Alsophila imbricata

Scientific classification
- Kingdom: Plantae
- Clade: Tracheophytes
- Division: Polypodiophyta
- Class: Polypodiopsida
- Order: Cyatheales
- Family: Cyatheaceae
- Genus: Alsophila
- Species: A. imbricata
- Binomial name: Alsophila imbricata (Alderw.) R.M.Tryon
- Synonyms: Cyathea imbricata Alderw. ;

= Alsophila imbricata =

- Genus: Alsophila (plant)
- Species: imbricata
- Authority: (Alderw.) R.M.Tryon

Species of fern

Alsophila imbricata, synonym Cyathea imbricata, is a species of tree fern endemic to Western New Guinea, where it grows in open forest at an altitude of 3240 m. The trunk of this plant is erect and approximately 2 m tall. Fronds may be bi- or tripinnate and are usually less than 1 m in length. The stipe is dark, spiny, and covered with caducous scales. These scales are glossy brown in colouration and have a paler margin and fragile edges.
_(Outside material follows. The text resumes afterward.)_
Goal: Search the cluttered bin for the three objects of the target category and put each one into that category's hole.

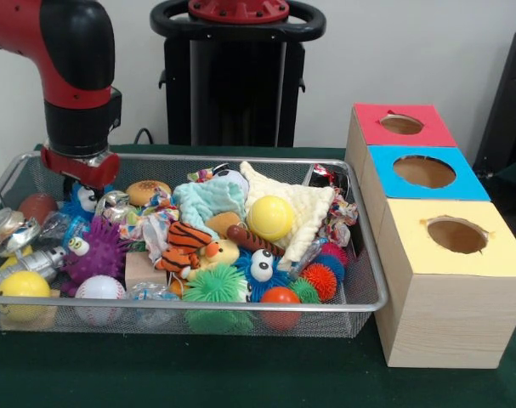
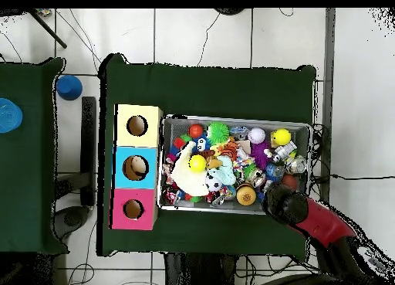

Sori are borne in groups of one to four per pinnule lobe. They are protected by firm indusia.

A. imbricata is similar to Alsophila macgregorii and very similar to Alsophila gleichenioides. It differs from the latter only in details of frond morphology. Large and Braggins (2004) note that "it is possible these variations are ecological and that the species should be united".